§ **Assigned task**:
Go through the records and give the number of lines that include "listed", with nothing else.

(Records from a data collection)

============================================================

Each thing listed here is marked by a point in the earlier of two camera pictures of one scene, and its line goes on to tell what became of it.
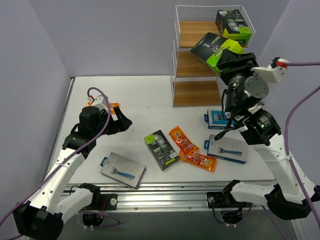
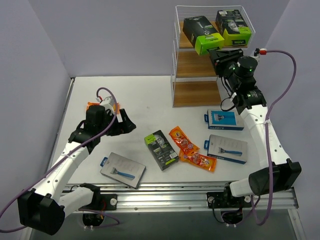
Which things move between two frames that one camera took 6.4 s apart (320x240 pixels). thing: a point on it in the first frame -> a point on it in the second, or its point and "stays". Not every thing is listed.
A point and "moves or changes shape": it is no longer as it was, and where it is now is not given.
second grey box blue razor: (227, 148) stays
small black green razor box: (161, 149) stays
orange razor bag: (113, 104) -> (92, 103)
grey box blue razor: (122, 169) stays
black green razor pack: (210, 47) moves or changes shape
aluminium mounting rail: (179, 197) stays
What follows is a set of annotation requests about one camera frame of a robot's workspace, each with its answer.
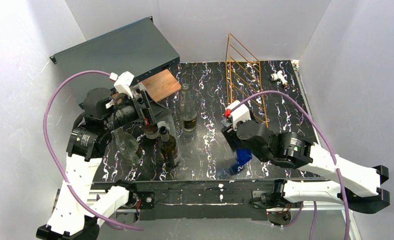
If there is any dark brown wine bottle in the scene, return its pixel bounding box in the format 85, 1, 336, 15
157, 126, 180, 168

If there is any gold wire wine rack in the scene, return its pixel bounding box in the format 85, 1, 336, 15
224, 33, 270, 129

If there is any wooden board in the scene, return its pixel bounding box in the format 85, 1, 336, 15
141, 79, 181, 102

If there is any clear tall glass bottle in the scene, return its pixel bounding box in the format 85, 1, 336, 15
179, 83, 197, 132

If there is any clear round glass bottle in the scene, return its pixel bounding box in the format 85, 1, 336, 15
112, 127, 143, 164

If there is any white pipe fitting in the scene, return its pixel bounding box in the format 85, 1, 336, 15
270, 70, 289, 87

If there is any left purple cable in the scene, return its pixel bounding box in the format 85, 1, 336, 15
43, 69, 145, 232

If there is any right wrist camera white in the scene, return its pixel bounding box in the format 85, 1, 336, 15
224, 100, 252, 130

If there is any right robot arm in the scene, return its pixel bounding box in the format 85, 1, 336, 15
221, 119, 391, 214

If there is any blue glass bottle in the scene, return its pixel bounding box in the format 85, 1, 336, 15
230, 148, 253, 175

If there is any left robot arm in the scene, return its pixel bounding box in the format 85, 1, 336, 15
36, 83, 172, 240

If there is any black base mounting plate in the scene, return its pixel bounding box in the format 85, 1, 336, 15
90, 180, 304, 222

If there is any grey rack server box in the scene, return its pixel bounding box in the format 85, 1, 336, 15
49, 16, 181, 110

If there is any aluminium frame rail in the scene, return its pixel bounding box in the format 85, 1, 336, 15
52, 188, 364, 240

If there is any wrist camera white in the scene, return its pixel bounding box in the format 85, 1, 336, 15
224, 100, 252, 130
113, 71, 135, 99

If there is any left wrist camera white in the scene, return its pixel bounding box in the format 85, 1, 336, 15
113, 71, 135, 99

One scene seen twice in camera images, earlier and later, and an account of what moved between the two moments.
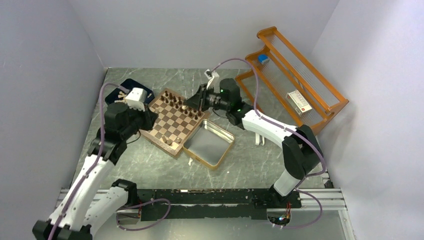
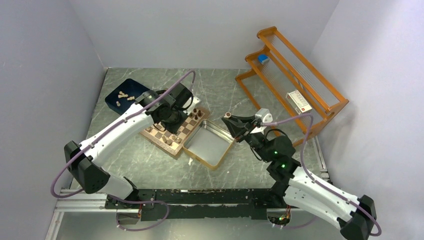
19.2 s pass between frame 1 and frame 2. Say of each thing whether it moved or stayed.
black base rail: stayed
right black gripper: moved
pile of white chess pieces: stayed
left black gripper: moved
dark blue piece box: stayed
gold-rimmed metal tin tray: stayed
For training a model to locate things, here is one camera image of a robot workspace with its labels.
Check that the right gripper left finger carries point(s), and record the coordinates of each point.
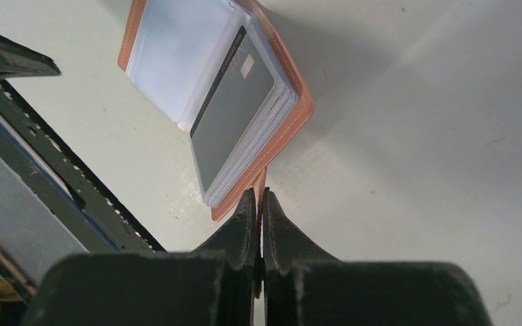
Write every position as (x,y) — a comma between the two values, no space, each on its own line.
(213,284)

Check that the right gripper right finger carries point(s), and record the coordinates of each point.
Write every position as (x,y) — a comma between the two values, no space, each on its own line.
(306,285)

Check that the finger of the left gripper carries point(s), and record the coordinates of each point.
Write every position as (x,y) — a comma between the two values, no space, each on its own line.
(17,60)

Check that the brown leather card holder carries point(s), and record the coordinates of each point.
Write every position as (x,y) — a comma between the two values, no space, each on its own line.
(171,52)

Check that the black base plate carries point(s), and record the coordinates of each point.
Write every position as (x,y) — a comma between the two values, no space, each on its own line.
(101,210)

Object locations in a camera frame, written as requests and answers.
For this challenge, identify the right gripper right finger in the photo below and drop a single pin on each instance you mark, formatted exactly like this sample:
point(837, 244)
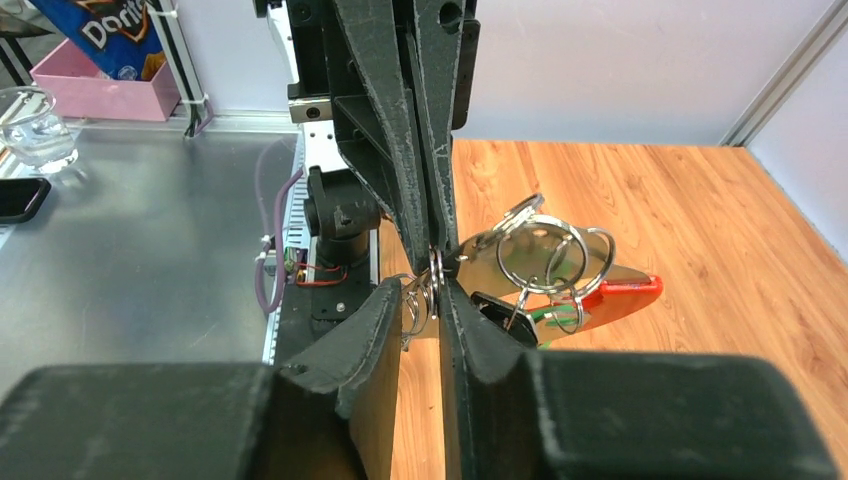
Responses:
point(513, 412)

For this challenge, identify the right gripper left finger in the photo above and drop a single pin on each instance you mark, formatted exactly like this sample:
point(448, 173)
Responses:
point(328, 412)

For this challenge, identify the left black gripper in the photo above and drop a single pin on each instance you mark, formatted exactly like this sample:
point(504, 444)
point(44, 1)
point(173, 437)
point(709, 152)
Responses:
point(397, 76)

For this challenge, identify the black smartphone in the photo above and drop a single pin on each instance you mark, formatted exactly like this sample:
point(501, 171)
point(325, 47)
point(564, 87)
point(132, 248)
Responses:
point(21, 198)

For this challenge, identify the slotted white cable duct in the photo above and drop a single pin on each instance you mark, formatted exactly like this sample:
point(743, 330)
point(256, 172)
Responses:
point(286, 256)

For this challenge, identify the pink box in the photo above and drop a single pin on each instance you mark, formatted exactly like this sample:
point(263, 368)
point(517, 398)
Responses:
point(81, 92)

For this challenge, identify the blue Doritos chip bag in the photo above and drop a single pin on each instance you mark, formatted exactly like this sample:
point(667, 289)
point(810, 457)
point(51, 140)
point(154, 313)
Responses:
point(116, 35)

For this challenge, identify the clear glass cup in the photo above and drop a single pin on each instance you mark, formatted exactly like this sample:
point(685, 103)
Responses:
point(34, 132)

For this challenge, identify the red handled metal key organizer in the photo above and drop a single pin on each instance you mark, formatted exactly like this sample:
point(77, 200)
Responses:
point(531, 260)

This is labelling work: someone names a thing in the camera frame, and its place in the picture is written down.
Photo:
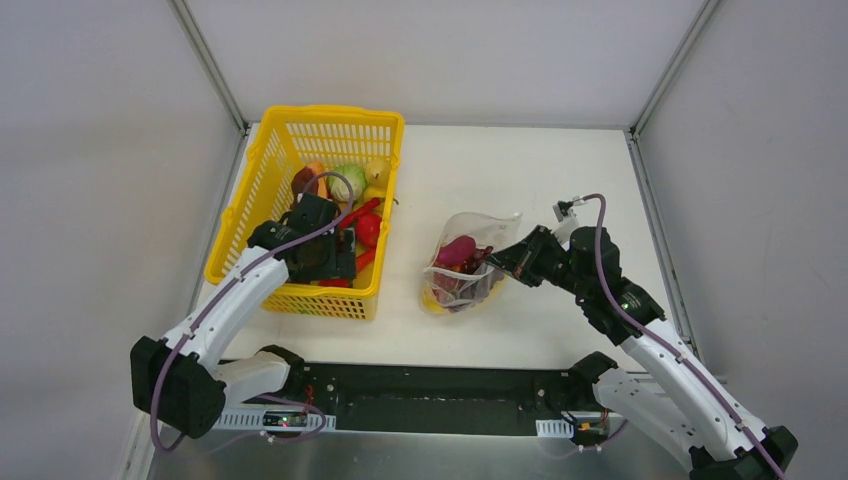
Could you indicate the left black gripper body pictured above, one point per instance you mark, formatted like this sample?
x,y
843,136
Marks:
x,y
337,254

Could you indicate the yellow plastic basket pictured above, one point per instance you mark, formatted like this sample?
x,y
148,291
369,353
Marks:
x,y
289,137

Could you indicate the purple sweet potato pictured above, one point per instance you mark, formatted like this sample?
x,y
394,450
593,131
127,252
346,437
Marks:
x,y
456,251

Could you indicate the red apple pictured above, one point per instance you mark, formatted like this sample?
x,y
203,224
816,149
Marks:
x,y
368,229

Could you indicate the yellow pear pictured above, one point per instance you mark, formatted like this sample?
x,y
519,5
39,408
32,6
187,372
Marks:
x,y
377,172

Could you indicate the dark purple grapes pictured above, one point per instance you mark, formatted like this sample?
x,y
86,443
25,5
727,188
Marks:
x,y
478,281

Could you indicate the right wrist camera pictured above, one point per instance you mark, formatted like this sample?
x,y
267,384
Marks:
x,y
567,220

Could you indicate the green cabbage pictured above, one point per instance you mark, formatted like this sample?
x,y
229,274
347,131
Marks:
x,y
348,183

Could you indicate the papaya slice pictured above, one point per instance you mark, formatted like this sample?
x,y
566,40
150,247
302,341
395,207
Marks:
x,y
303,180

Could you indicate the clear zip top bag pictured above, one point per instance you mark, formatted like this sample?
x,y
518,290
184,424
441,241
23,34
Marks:
x,y
486,230

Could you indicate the yellow lemon fruit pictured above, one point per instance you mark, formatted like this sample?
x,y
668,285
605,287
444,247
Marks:
x,y
431,306

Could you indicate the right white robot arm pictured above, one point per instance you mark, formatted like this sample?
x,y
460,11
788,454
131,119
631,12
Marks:
x,y
691,415

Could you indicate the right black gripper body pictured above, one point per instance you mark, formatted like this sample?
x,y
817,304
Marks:
x,y
525,254

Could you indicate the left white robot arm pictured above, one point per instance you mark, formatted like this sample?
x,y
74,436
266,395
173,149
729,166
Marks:
x,y
179,379

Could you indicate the light red grapes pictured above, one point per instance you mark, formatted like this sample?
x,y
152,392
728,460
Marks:
x,y
445,286

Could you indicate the red chili pepper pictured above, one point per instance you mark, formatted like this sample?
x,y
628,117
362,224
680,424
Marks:
x,y
368,207

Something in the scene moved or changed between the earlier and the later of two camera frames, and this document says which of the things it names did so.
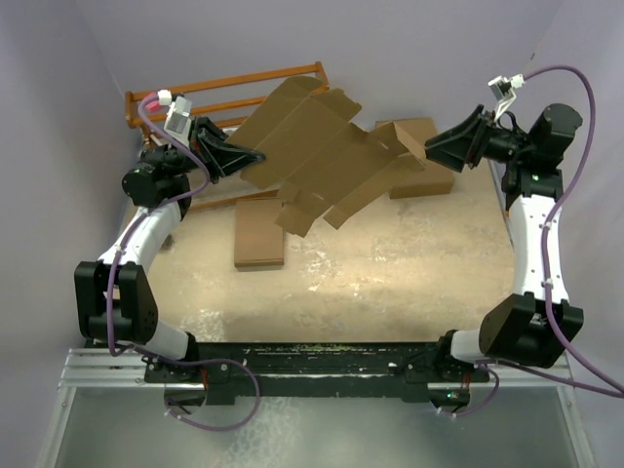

============================================================

§ **The answer**:
2